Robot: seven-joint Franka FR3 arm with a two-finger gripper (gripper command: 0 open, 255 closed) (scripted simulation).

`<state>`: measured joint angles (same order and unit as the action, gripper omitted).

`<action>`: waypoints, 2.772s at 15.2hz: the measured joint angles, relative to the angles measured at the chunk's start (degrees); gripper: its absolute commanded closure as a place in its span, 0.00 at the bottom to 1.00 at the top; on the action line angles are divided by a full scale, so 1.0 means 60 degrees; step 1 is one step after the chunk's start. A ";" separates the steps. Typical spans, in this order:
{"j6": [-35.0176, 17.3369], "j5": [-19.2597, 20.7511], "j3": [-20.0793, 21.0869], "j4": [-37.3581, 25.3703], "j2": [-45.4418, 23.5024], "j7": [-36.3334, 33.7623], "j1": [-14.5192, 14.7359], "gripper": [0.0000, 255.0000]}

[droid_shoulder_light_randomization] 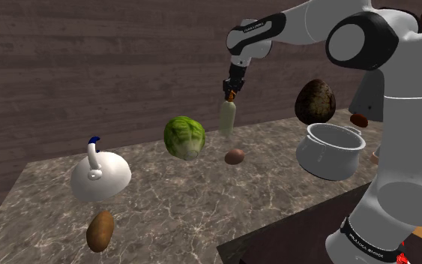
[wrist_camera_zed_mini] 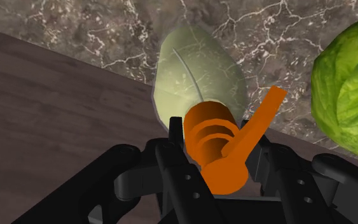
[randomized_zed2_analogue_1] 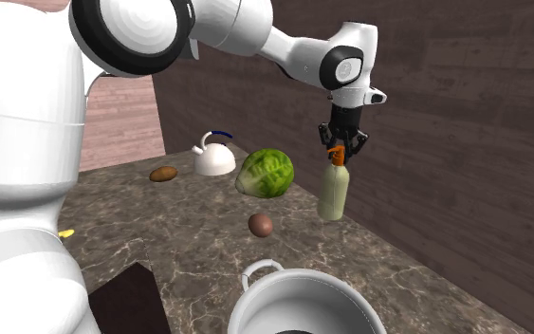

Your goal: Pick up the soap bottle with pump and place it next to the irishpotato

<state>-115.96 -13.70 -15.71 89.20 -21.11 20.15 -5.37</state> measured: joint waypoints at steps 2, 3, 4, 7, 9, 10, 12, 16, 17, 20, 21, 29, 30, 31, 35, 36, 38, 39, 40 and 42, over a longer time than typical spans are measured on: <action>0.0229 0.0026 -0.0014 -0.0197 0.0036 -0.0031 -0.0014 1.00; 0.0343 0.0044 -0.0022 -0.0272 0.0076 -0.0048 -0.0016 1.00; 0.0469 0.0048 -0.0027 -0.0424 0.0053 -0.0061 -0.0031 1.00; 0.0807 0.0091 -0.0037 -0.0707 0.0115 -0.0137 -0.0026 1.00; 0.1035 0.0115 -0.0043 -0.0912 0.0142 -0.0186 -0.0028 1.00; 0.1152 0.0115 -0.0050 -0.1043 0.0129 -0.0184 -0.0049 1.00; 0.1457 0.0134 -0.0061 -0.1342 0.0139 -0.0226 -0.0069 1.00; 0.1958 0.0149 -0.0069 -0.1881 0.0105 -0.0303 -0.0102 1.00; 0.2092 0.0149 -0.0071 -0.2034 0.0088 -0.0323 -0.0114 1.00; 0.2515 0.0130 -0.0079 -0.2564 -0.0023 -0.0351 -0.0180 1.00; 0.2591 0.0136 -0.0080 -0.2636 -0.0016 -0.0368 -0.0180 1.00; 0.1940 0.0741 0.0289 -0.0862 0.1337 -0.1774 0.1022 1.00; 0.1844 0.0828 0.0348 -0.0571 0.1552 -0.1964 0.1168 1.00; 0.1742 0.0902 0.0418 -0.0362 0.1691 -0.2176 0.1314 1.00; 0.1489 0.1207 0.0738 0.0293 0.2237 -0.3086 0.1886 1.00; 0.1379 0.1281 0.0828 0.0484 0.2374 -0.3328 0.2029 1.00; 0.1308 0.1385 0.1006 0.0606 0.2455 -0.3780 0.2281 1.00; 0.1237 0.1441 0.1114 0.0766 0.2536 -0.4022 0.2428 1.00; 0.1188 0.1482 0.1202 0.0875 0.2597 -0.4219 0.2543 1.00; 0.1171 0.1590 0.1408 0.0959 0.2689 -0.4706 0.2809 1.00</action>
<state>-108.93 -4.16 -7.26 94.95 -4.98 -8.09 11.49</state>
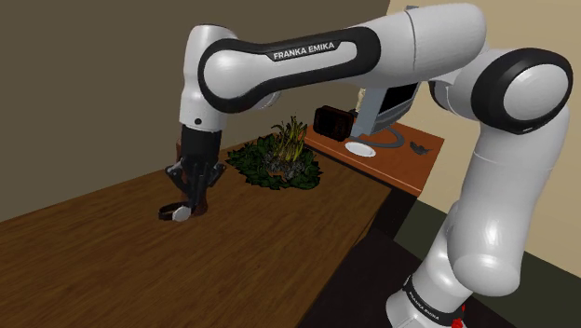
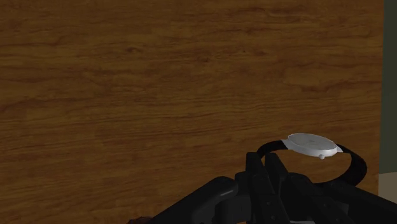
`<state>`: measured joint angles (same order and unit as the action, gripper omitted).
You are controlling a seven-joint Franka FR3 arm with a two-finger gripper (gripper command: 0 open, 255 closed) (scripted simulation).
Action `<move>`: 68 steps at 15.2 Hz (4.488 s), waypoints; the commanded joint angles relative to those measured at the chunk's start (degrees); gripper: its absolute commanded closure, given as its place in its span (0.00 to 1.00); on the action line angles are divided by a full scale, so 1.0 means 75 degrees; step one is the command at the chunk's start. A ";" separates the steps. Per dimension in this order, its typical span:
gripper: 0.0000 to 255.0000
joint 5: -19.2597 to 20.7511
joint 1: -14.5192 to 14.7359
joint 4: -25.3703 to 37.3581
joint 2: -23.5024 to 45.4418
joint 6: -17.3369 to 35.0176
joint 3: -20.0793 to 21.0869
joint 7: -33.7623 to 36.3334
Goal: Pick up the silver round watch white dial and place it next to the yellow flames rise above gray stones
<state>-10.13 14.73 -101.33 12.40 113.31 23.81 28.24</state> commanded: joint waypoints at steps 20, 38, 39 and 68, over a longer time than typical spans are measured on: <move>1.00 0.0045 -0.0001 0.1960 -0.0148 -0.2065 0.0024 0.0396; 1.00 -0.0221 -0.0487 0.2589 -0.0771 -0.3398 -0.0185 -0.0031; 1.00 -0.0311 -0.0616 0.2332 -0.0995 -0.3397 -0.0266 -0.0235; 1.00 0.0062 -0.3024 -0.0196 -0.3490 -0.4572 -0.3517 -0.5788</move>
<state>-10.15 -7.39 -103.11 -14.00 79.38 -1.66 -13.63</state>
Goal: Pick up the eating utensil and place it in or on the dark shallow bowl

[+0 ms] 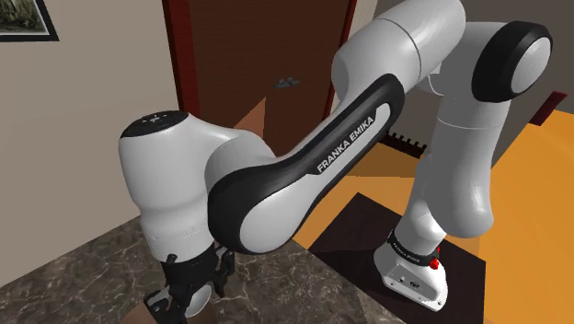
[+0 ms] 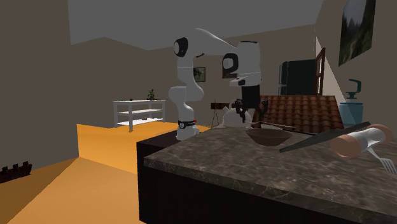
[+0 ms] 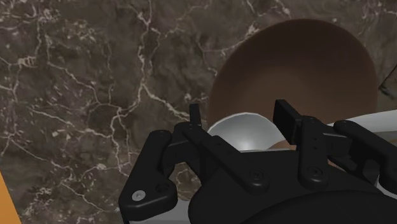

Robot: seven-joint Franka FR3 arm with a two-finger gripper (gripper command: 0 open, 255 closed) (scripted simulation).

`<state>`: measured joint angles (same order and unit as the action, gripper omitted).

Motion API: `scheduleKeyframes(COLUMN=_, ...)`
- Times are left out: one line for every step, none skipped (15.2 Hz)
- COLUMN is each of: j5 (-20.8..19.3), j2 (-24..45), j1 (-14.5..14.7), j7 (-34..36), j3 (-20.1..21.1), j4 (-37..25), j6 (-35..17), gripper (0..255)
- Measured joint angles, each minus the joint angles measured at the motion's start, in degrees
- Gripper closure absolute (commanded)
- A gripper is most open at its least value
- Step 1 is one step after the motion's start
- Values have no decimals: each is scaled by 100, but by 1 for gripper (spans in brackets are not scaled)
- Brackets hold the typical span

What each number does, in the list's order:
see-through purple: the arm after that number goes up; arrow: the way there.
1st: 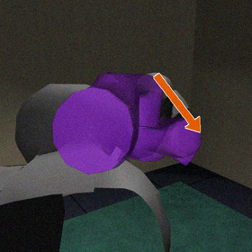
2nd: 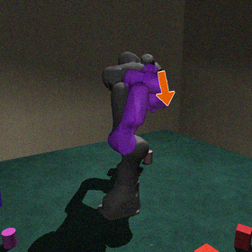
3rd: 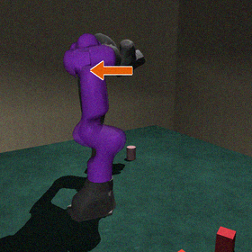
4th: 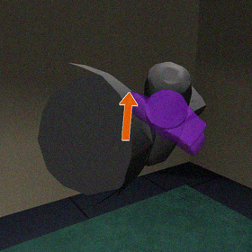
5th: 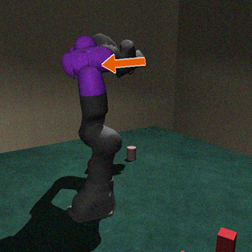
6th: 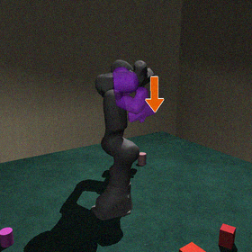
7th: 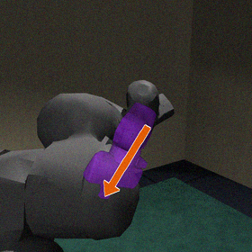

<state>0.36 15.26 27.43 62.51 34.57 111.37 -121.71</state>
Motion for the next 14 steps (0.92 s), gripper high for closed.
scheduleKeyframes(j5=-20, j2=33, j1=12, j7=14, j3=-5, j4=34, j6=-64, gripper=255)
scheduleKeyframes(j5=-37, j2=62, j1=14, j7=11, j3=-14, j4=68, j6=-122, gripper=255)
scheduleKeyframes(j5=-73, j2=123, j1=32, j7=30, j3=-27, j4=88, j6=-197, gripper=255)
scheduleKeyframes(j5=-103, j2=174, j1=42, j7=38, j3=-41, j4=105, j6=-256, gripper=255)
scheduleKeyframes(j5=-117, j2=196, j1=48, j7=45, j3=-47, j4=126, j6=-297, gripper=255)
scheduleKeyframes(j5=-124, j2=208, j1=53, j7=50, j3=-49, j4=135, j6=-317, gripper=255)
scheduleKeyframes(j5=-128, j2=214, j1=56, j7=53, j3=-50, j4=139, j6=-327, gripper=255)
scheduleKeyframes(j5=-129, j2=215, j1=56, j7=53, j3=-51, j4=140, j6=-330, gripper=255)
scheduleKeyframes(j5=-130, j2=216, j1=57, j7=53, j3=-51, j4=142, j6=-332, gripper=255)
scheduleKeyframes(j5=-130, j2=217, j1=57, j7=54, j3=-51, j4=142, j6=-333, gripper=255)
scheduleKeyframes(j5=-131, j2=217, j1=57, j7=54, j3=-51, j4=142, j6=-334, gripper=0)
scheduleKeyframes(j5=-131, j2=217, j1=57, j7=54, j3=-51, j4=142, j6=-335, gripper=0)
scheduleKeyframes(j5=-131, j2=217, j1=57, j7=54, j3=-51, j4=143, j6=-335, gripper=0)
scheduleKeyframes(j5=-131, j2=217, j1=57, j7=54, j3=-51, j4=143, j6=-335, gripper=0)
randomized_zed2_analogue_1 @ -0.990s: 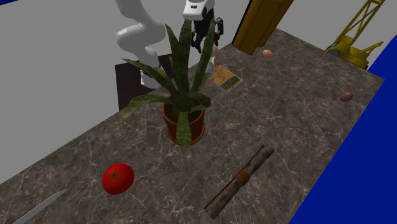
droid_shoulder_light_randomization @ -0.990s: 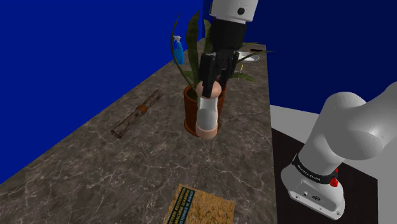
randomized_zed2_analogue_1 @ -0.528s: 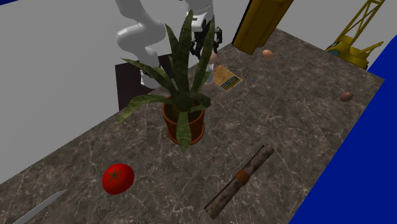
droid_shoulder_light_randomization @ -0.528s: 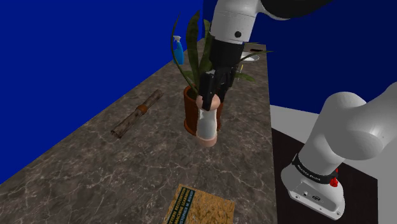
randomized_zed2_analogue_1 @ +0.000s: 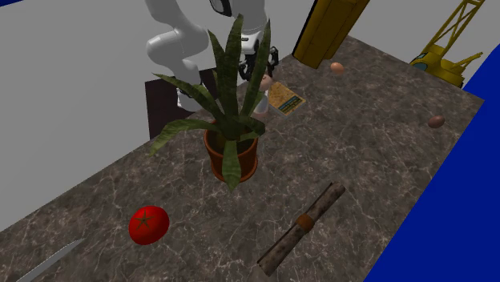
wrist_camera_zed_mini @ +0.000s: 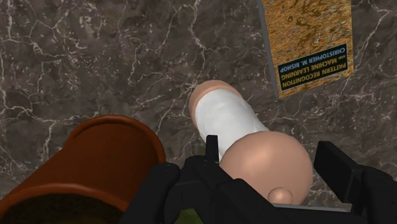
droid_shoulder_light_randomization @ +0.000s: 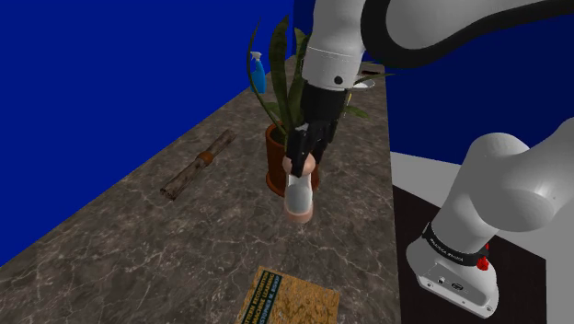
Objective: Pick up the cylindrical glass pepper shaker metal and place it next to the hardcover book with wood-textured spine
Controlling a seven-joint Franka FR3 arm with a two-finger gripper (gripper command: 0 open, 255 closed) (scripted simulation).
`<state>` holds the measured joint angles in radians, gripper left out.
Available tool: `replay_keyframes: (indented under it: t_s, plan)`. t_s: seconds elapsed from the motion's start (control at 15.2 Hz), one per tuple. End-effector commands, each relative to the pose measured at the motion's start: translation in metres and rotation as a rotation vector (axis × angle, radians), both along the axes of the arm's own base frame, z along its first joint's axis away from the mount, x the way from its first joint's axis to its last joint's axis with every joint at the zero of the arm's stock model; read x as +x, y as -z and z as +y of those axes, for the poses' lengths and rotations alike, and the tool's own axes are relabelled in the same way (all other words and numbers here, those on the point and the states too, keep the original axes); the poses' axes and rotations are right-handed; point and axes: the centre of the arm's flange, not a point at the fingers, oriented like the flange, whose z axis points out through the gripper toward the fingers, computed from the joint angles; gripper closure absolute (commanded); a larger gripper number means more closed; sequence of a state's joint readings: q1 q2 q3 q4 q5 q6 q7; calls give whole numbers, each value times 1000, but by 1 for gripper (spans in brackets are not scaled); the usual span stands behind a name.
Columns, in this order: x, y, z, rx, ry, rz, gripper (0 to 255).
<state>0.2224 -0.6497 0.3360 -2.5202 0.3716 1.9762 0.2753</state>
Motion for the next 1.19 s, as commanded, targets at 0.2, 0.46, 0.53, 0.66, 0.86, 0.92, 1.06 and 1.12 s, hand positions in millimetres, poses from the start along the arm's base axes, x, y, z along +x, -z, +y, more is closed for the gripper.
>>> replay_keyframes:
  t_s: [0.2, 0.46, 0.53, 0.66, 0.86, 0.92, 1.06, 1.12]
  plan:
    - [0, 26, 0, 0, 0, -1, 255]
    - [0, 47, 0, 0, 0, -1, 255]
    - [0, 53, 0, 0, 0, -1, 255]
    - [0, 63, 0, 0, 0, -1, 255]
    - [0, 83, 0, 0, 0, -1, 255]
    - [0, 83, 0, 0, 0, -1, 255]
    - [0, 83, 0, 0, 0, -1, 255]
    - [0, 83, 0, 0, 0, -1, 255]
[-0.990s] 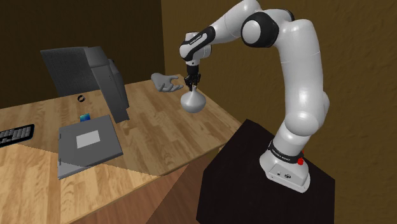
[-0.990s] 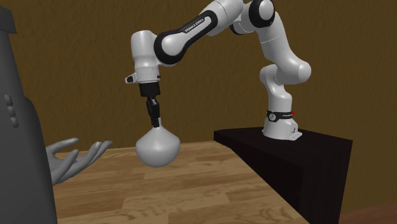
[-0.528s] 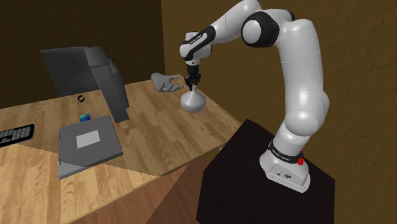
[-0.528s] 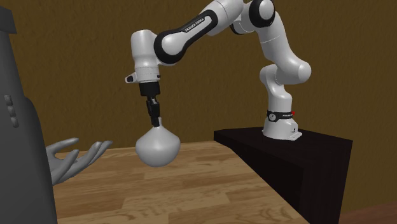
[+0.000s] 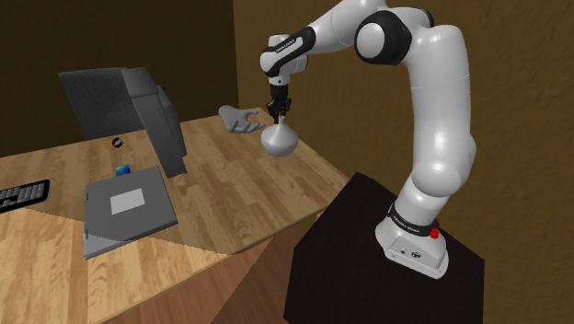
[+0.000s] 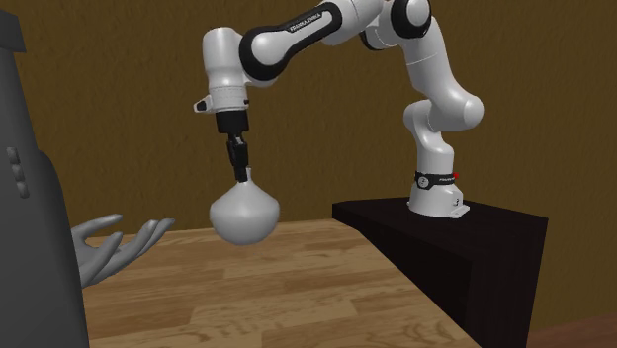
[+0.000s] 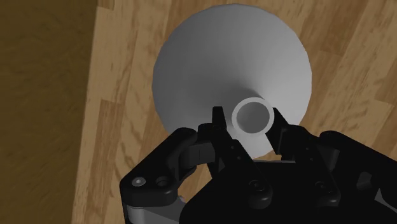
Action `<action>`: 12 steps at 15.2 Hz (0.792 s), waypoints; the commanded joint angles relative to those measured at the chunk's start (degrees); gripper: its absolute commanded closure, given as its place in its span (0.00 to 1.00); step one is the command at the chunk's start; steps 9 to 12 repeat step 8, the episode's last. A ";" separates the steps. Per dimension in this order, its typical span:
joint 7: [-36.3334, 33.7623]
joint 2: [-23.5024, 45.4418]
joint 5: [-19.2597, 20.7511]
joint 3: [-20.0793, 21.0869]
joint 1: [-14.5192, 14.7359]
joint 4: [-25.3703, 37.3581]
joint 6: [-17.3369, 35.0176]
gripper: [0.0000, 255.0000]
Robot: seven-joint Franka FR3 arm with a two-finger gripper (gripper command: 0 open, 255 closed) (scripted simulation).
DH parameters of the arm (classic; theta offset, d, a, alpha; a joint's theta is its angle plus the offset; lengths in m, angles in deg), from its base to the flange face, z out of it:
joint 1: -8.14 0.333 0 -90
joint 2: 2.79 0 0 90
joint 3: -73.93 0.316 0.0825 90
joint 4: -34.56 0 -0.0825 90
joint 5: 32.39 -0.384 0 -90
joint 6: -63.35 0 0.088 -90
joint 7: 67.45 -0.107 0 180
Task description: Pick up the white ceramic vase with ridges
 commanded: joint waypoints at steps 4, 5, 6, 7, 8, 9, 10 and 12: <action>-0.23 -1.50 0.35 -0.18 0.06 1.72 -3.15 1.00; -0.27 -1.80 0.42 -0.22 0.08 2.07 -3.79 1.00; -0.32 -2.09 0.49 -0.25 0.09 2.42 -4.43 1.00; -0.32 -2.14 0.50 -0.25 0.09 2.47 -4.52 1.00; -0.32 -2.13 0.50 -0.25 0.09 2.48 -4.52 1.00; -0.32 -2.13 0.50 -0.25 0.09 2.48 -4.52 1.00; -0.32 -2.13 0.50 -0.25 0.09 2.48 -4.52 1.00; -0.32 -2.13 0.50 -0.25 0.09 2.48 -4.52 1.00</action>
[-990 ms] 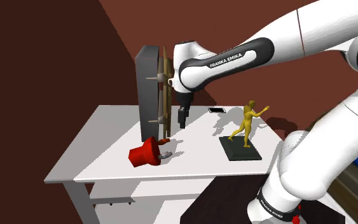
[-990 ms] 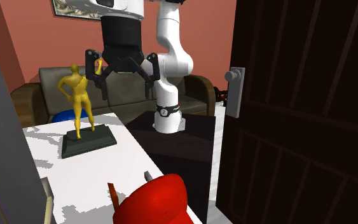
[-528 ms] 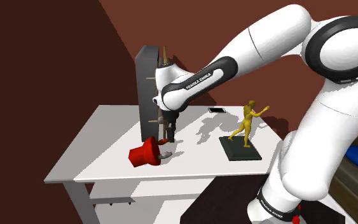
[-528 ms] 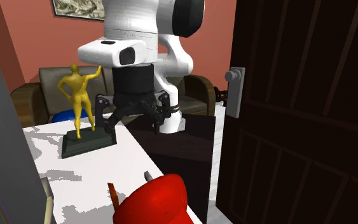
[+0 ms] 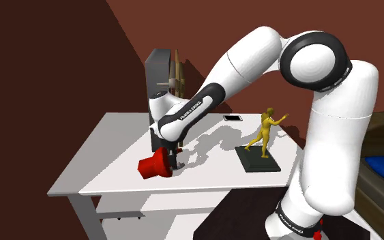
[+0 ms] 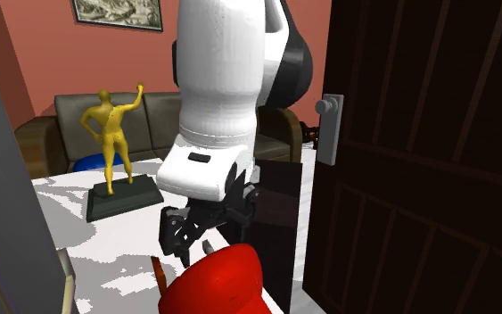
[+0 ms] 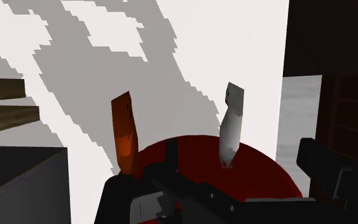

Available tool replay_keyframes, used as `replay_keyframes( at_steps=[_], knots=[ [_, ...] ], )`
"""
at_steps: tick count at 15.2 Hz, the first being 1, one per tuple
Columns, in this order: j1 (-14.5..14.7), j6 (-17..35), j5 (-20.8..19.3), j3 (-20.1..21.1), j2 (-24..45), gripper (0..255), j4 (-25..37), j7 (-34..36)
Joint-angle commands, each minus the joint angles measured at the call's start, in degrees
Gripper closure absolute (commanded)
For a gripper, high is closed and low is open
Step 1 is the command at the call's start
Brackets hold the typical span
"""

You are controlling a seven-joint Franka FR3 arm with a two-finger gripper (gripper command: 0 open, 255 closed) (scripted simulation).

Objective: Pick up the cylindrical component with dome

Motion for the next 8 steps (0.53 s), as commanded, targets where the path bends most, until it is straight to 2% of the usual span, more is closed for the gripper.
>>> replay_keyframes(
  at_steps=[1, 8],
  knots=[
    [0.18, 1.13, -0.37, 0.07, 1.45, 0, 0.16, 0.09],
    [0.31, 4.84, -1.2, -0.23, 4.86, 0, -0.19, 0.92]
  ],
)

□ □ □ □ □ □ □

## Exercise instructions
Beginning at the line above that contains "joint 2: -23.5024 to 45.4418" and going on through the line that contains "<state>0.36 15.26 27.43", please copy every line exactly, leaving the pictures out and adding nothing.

## Solution for this task
joint 2: -23.5024 to 45.4418
joint 6: -17.3369 to 35.0176
joint 3: -20.0793 to 21.0869
joint 7: -33.7623 to 36.3334
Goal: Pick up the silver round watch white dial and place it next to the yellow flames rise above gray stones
<state>-10.13 14.73 -101.33 12.40 113.31 23.81 28.24</state> commanded: joint waypoints at steps 20, 38, 39 and 68, over a longer time than typical spans are measured on: <move>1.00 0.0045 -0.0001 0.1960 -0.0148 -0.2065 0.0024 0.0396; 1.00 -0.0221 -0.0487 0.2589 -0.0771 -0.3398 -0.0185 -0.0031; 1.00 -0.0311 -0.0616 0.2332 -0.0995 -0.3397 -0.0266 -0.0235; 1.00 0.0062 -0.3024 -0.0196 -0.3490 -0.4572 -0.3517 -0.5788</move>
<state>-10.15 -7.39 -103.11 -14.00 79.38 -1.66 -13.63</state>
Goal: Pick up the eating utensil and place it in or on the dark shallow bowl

[+0 ms] 
[+0 ms] 
[+0 ms] 

Robot: seven-joint Franka FR3 arm with a two-finger gripper (gripper command: 0 open, 255 closed) (scripted simulation).

`<state>`: measured joint angles (same order and unit as the action, gripper omitted).

Motion API: `scheduleKeyframes(COLUMN=_, ...)`
- Times are left out: one line for every step, none skipped (15.2 Hz)
- COLUMN is each of: j5 (-20.8..19.3), j2 (-24..45), j1 (-14.5..14.7), j7 (-34..36), j3 (-20.1..21.1), j4 (-37..25), j6 (-35..17), gripper (0..255)
- Measured joint angles, each minus the joint angles measured at the motion's start, in degrees
- Gripper closure absolute (commanded)
- A gripper is most open at its least value
- Step 1 is one step after the motion's start
- Values have no decimals: each is scaled by 100, but by 1 for gripper (spans in brackets are not scaled)
- Brackets hold the typical span

What each number does, in the list's order:
see-through purple: the arm after that number goes up; arrow: the way there.
1st: 
2nd: 
3rd: 
4th: 
5th: 
6th: 
7th: 

<state>0.36 15.26 27.43 62.51 34.57 111.37 -121.71</state>

The answer given above is the complete response.